Latest from the news desk:
Talks involving representatives of the Ukrainian government and pro-Russian separatists are under way amid hopes for agreement on a cease-fire and steps to end their conflict.
The talks, also attended by representatives of Russia and the Organization for Security and Cooperation in Europe (OSCE), are being held in the Belarusian capital, Minsk.
Ukrainian President Petro Poroshenko and separatist leaders have said they are ready for a truce if agreement on a plan to end the five-month conflict is reached.

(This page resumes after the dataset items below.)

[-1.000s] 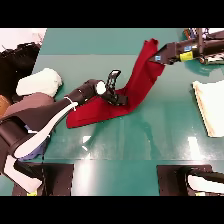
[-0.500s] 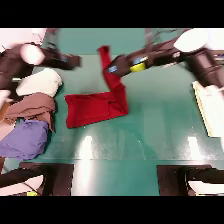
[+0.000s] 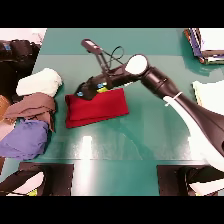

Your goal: Fold the shirts.

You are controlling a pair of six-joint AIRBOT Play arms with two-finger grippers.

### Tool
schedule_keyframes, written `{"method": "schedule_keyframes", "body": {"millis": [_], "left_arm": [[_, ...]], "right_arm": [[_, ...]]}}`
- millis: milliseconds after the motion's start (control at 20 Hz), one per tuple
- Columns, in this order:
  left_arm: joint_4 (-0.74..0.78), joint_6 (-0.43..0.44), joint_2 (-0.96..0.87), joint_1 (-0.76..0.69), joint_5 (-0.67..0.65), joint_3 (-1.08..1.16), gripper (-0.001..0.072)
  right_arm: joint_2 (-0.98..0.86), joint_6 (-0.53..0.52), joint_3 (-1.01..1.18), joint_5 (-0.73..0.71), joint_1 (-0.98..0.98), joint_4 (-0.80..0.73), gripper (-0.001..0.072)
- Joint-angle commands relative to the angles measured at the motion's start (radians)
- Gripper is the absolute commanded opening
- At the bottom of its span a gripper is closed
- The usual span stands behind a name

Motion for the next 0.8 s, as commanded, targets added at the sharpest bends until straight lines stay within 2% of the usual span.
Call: {"method": "schedule_keyframes", "body": {"millis": [0, 100, 150, 200, 250, 450, 600, 750], "left_arm": [[-0.003, 0.006, 0.011, 0.016, -0.033, 0.0, 0.0025], [-0.016, 0.006, 0.011, 0.016, -0.041, 0.0, 0.0025], [-0.02, 0.006, 0.011, 0.016, -0.044, 0.0, 0.0025], [-0.031, 0.006, 0.01, 0.016, -0.043, 0.0, 0.0025], [-0.045, 0.006, 0.008, 0.016, -0.042, 0.0, 0.0025], [-0.068, 0.006, 0.003, 0.007, -0.023, -0.005, 0.0025], [-0.094, 0.015, 0.0, 0.006, -0.02, -0.005, 0.0025], [-0.109, 0.021, 0.0, 0.006, -0.021, -0.005, 0.0025]], "right_arm": [[0.075, 0.058, -0.141, 0.077, -0.138, -0.13, 0.0447], [0.135, 0.101, -0.306, 0.06, -0.267, -0.169, 0.0448], [0.148, 0.103, -0.382, 0.046, -0.335, -0.163, 0.0501], [0.148, 0.112, -0.436, 0.047, -0.395, -0.156, 0.063], [0.135, 0.138, -0.475, 0.048, -0.447, -0.156, 0.0658], [-0.02, 0.134, -0.453, 0.112, -0.5, -0.023, 0.0657], [-0.157, 0.134, -0.337, 0.168, -0.437, 0.02, 0.0657], [-0.276, 0.135, -0.228, 0.208, -0.367, 0.136, 0.0639]]}}
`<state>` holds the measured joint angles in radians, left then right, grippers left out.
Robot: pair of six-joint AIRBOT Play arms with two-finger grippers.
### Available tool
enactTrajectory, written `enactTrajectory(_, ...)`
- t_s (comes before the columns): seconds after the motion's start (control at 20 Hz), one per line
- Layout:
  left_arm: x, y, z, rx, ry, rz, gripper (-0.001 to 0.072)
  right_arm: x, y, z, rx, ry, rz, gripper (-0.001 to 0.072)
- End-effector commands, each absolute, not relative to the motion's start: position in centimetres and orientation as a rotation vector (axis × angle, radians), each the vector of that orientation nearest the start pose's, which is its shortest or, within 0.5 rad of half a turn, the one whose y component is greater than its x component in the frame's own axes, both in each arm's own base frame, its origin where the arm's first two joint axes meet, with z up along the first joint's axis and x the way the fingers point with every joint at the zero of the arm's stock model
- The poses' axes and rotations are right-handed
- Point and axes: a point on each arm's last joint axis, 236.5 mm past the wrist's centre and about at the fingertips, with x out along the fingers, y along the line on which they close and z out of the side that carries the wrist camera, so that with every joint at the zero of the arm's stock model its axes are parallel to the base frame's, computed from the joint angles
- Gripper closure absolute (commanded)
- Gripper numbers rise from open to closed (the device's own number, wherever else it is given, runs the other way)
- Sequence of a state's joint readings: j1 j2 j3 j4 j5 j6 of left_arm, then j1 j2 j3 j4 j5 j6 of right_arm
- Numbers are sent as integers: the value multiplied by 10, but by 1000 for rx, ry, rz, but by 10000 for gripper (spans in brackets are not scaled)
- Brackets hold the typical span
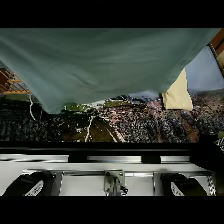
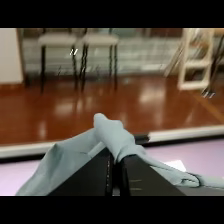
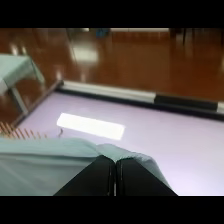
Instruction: Fold the shirts.
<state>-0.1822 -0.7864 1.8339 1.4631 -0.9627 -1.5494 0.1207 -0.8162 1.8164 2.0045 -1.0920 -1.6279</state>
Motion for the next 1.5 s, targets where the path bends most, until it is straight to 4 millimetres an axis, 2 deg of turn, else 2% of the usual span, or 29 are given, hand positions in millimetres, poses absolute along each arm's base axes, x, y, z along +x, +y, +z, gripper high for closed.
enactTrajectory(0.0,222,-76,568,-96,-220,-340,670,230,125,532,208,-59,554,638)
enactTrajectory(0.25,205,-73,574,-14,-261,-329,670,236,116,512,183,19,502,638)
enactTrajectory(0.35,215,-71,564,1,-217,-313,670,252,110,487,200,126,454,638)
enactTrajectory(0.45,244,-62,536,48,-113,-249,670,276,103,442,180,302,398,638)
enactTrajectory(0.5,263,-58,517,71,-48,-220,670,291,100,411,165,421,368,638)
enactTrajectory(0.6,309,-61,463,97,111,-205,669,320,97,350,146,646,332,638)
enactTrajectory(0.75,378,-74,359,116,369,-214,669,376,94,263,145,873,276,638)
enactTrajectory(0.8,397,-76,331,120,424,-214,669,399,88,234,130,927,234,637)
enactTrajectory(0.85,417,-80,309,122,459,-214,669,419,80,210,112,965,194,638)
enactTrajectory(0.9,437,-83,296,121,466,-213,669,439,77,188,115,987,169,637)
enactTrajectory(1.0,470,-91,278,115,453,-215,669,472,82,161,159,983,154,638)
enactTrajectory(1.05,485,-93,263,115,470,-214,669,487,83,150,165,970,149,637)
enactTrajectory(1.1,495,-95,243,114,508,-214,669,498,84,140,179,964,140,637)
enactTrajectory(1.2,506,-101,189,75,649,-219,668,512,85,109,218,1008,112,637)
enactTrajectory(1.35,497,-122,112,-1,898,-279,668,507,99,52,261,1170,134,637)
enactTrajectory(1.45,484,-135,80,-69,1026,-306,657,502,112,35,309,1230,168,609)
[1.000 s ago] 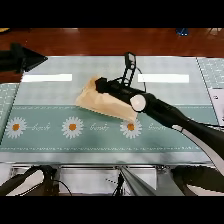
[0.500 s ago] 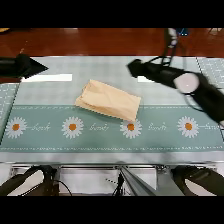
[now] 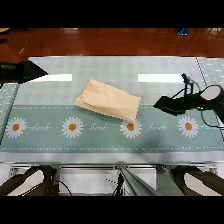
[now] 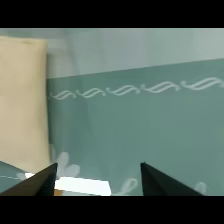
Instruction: Fold the shirts.
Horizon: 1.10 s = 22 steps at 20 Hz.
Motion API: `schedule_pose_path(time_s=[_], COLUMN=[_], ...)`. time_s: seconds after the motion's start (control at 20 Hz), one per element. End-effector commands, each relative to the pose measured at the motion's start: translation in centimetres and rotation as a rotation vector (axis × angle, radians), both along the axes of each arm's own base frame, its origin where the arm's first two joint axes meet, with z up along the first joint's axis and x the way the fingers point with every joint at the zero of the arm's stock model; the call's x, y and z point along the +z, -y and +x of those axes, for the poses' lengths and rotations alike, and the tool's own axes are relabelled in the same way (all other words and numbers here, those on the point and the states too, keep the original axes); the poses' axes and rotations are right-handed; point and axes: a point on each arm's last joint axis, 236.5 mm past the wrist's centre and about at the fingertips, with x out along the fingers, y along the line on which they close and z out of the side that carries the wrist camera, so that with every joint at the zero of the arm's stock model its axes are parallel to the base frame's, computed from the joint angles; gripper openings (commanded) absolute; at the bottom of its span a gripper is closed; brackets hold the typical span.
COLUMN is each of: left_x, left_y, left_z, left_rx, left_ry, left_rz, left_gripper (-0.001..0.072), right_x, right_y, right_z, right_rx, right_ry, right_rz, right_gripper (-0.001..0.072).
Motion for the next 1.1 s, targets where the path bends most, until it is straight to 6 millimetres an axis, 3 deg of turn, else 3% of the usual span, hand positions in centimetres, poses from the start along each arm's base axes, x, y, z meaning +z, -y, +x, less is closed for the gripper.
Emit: schedule_pose_path(time_s=[0.0,0.15,0.35,0.45,0.55,0.65,0.7,0.75,0.85,0.95,1.05], left_x=[-0.2,-0.2,-0.2,-0.4,-0.6,-0.8,-0.8,-0.9,-1.3,-2.3,-3.7], left_y=[-0.2,-0.2,-0.2,-0.2,-0.3,-0.4,-0.5,-0.6,-1.0,-1.6,-1.7], left_z=[-0.2,-0.2,-0.1,-0.1,0.0,0.0,0.0,0.1,1.0,2.2,2.8], left_rx=[-0.001,-0.001,0.0,0.0,0.0,0.001,0.001,0.003,0.025,0.05,0.056], left_ry=[-0.008,-0.008,-0.007,-0.011,-0.017,-0.021,-0.022,-0.023,-0.011,-0.012,-0.042], left_rz=[0.013,0.012,0.012,0.012,0.014,0.021,0.024,0.024,0.026,0.029,0.021], left_gripper=[0.0518,0.0518,0.0518,0.0518,0.0518,0.0518,0.0518,0.0518,0.0518,0.0518,0.0517], right_x=[-2.4,-3.8,-5.6,-6.0,-5.6,-3.1,-0.7,1.6,6.4,10.5,13.6], right_y=[-5.8,-10.3,-12.6,-12.3,-11.3,-10.6,-9.9,-8.6,-4.0,3.1,10.4], right_z=[0.8,2.0,2.5,2.8,3.8,5.0,5.8,6.5,7.4,6.8,3.8], right_rx=[-0.062,-0.083,-0.145,-0.157,-0.177,-0.115,-0.081,-0.062,-0.09,-0.173,-0.248], right_ry=[-0.032,-0.011,-0.022,-0.012,0.004,0.071,0.124,0.174,0.245,0.272,0.256], right_rz=[0.222,0.286,0.295,0.278,0.283,0.313,0.333,0.333,0.283,0.146,-0.017], right_gripper=[0.0607,0.0606,0.0565,0.0344,0.0018,0.0023,0.0023,0.0023,0.0023,0.0023,0.0023])
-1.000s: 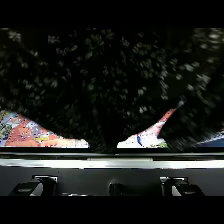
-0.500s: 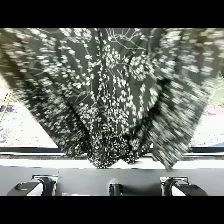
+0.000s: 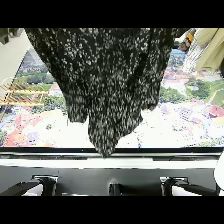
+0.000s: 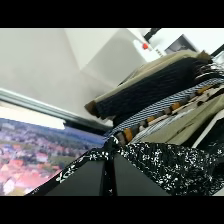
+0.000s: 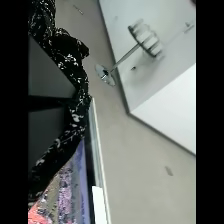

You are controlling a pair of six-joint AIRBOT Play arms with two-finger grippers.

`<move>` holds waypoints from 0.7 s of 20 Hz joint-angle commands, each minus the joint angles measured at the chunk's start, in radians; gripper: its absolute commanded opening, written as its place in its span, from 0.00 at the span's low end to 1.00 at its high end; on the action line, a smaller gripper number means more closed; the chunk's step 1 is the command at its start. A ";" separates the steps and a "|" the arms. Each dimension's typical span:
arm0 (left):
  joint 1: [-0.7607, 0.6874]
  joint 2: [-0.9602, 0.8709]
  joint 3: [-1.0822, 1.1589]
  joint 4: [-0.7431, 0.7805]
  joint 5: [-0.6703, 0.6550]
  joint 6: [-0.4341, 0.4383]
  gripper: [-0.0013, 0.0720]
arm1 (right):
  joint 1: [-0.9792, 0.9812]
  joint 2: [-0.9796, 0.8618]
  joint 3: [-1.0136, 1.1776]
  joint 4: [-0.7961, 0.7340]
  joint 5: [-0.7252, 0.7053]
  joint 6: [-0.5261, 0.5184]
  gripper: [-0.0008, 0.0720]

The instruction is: Fold the clothes and pants, and hang the long-sleeved shirts on hangers.

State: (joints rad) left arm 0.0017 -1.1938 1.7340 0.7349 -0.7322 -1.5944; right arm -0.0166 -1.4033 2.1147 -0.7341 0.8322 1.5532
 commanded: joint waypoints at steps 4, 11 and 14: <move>-0.003 0.056 0.055 -0.006 -0.270 -0.019 0.05 | 0.002 0.139 0.001 -0.051 0.268 -0.047 0.06; -0.081 0.081 -0.201 0.339 -0.645 -0.280 0.05 | 0.002 0.222 -0.303 -0.281 0.872 -0.050 0.06; -0.177 0.083 -0.460 0.339 -0.625 -0.319 0.05 | 0.002 0.287 -0.642 -0.278 0.796 -0.022 0.06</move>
State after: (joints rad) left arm -0.1043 -1.1172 1.4734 1.0248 -1.3144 -1.8523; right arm -0.0162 -1.1687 1.7344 -0.9749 1.5787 1.5055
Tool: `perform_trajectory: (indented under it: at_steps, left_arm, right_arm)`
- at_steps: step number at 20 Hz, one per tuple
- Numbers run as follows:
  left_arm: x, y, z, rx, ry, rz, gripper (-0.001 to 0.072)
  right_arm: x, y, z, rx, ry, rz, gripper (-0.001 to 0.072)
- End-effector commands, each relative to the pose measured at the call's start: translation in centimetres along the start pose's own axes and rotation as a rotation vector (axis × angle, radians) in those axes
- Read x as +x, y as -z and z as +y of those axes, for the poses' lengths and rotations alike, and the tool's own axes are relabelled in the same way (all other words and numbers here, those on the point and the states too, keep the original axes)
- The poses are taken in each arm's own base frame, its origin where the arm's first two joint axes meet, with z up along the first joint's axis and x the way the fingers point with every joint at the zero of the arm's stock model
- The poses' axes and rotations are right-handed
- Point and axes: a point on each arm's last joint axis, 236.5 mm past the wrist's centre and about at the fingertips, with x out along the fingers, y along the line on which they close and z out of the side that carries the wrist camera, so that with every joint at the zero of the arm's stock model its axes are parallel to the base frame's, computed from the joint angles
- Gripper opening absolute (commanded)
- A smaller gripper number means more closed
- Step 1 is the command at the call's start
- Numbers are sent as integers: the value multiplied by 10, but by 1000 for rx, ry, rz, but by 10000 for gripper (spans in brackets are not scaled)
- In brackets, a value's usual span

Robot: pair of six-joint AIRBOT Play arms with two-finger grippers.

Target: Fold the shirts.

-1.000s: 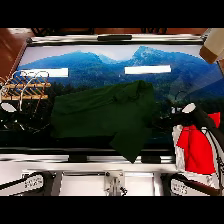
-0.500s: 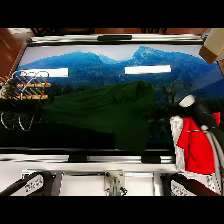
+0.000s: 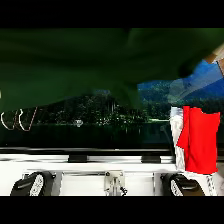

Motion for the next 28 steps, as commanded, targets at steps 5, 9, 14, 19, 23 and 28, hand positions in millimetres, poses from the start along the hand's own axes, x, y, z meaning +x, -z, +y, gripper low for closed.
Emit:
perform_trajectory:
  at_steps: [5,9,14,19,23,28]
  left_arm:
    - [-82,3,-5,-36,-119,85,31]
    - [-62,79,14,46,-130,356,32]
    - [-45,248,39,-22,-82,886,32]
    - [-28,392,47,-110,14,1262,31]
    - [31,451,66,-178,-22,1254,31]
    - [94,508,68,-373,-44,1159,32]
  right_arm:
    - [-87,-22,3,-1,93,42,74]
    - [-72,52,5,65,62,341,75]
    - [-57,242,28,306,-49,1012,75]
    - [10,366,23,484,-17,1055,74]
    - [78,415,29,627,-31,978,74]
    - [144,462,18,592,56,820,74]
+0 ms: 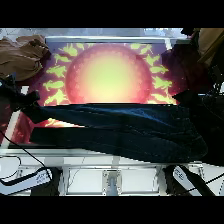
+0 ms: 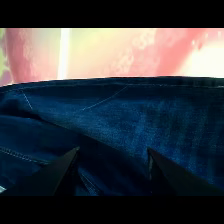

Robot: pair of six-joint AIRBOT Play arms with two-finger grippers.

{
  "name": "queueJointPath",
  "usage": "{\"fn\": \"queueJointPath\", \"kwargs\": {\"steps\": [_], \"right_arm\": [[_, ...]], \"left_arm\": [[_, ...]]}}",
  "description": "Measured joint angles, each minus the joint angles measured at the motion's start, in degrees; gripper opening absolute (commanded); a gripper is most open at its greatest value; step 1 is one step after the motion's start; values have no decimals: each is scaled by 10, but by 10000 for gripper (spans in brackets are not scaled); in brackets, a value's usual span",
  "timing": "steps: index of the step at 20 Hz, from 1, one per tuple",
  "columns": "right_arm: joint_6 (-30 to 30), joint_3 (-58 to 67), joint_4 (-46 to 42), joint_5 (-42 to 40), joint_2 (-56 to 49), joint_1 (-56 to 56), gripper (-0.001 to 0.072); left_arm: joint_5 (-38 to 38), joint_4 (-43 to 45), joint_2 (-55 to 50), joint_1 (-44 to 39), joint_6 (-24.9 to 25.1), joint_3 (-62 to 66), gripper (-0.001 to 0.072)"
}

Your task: Fold the clothes and pants, and hang the long-sleeved shirts on hangers.

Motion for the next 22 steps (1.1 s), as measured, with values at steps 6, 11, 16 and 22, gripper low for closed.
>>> {"fn": "queueJointPath", "kwargs": {"steps": [6, 11, 16, 22], "right_arm": [[0, 0, -1, 2, 0, 0, 447], [0, 0, -1, 2, 0, 0, 448], [4, 0, -1, 2, 0, 0, 447], [6, 0, -1, 1, 0, 0, 448]], "left_arm": [[93, -15, -25, 1, -15, -4, 15], [144, -40, -15, 1, 1, 11, 15], [169, -33, 25, 1, 20, 15, 14], [79, 68, 28, 2, 6, -39, 35]]}}
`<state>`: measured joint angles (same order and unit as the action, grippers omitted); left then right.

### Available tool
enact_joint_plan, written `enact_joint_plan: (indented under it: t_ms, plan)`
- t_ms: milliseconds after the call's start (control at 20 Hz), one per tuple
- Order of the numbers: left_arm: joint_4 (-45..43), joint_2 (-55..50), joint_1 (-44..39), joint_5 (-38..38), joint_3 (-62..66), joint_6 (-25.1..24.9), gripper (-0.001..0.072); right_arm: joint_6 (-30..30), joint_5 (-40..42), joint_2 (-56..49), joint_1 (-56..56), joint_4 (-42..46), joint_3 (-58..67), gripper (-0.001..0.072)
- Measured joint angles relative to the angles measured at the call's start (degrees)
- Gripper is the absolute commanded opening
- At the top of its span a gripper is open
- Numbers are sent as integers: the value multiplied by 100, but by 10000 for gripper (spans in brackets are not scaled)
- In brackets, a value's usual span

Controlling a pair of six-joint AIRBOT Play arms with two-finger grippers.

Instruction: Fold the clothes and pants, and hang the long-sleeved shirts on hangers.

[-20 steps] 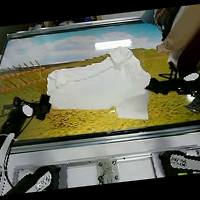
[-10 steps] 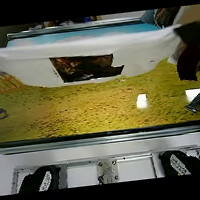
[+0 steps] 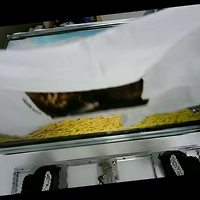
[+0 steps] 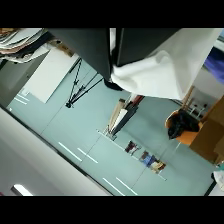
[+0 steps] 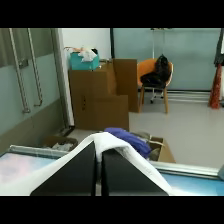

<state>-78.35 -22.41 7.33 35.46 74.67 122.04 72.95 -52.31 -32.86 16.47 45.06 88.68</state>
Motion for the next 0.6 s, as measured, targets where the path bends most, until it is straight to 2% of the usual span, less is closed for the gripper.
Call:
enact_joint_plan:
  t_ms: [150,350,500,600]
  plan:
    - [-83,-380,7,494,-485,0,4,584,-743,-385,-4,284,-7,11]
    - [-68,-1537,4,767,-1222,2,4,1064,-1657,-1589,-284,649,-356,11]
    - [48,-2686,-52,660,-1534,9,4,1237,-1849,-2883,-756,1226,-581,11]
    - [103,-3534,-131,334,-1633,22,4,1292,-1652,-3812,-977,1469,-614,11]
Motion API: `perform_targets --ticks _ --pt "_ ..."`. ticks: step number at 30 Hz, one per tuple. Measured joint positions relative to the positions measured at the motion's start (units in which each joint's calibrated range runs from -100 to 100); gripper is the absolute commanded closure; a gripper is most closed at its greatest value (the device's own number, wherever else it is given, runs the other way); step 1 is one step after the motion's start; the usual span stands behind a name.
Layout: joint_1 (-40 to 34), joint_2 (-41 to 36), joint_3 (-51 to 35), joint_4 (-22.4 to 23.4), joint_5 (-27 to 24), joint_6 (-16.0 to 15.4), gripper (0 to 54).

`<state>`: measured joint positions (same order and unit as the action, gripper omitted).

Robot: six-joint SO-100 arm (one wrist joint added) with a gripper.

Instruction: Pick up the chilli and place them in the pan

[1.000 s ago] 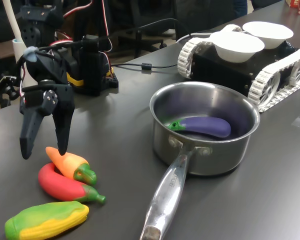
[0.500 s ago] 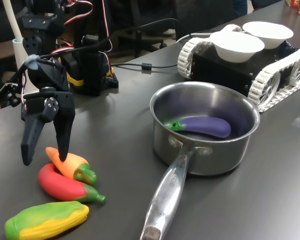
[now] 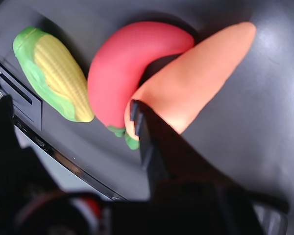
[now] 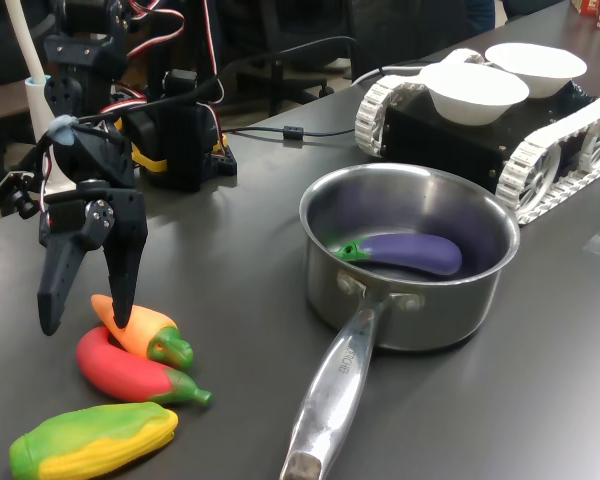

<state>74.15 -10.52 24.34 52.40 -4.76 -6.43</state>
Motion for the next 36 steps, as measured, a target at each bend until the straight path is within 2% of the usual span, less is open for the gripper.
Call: perform_targets --ticks 11,18,26,36 --pt "1.2 0.0 0.0 0.5 0.6 -1.8 19.8" --pt "1.1 3.0 -6.2 6.5 1.8 -1.8 20.0" --pt "2.2 9.2 -17.4 15.1 2.9 -2.9 20.0" --pt "5.1 14.1 -22.7 16.3 3.1 -4.4 20.0"
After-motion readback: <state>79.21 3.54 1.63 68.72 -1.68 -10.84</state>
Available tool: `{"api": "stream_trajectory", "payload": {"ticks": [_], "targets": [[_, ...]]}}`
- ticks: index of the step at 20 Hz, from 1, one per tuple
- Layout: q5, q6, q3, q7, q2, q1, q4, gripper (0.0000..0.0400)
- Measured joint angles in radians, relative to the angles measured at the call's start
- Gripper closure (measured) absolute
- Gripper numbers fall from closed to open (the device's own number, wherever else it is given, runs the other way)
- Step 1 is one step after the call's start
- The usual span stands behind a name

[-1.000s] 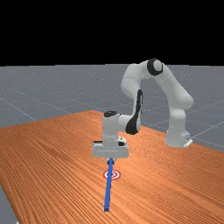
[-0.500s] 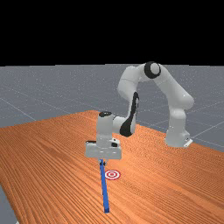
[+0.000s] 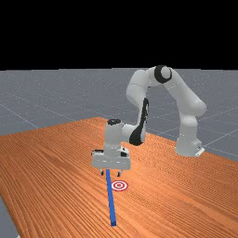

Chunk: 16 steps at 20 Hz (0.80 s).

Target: Pull the pivot to the target area

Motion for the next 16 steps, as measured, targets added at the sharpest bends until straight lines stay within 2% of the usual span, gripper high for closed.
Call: {"api": "stream_trajectory", "payload": {"ticks": [1,2,5,8,9,10,11,13,16], "targets": [[-0.003,-0.003,-0.023,0.012,0.035,0.024,0.032,0.0012],[-0.040,0.048,-0.062,0.046,0.064,0.055,0.049,0.0000],[-0.064,0.053,-0.103,0.019,0.077,0.097,0.094,0.0000],[-0.063,0.011,-0.105,0.000,0.086,0.109,0.125,0.0000],[-0.069,0.019,-0.109,0.000,0.082,0.114,0.118,0.0103],[-0.074,0.025,-0.113,0.000,0.080,0.117,0.116,0.0059],[-0.082,0.041,-0.119,0.004,0.077,0.119,0.111,0.0173],[-0.091,0.055,-0.122,0.007,0.075,0.121,0.108,0.0285],[-0.085,0.058,-0.115,0.008,0.073,0.117,0.102,0.0301]]}}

The talks follow a telephone conversation between Poroshenko and Russian President Vladimir Putin on September 3 in which they discussed ways to end the conflict that has killed more than 2,600 people in eastern Ukraine since April.
Ukrainian representative Leonid Kuchma and Mikhail Zurabov of Russia both said before the talks that they hoped agreements would be signed. (Reuters, AP, and AFP)
Hopeful signs at the talks, if Donetsk separatist leader at the talks said to be a "Ukrainian patriot"?
LATEST: NATO chief Anders Fogh Rasmussen says that alliance leaders have approved a rapid response force to counter a Russian threat and that no country has a veto over NATO enlargement.
Pressure is being put on non-Orthodox religious communities in Crimea by the Russian-installed authorities there, Forum 18 reports:
All but five of 23 Turkish imams and religious teachers invited by the Crimean Muftiate under a 20-year-old programme have been forced to leave Crimea as Russia's Federal Migration Service refused to extend their residence permits. The rest will have to leave when their residence permits expire. "We can't invite anyone now as they say we have no legal status," Jemil Bibishev of the Muftiate lamented to Forum 18 News Service. "If they want to begin mission work in Crimea they will have to get a visa from the Russian embassy in Turkey in accordance with Russian law," Yana Smolova of the Federal Migration Service insisted to Forum 18. Representatives of a range of religious communities have told Forum 18 that they are under surveillance by the FSB security service. Greek Catholic priest Fr Bogdan Kostetsky has been summoned several times. Among the questions were some about his attitude to Metropolitan Andrei Sheptytsky, who led the Ukrainian Greek Catholic Church until his death in 1944. The duty officer at the Yevpatoriya FSB told Forum 18 he had never heard that Fr Kostetsky had been summoned.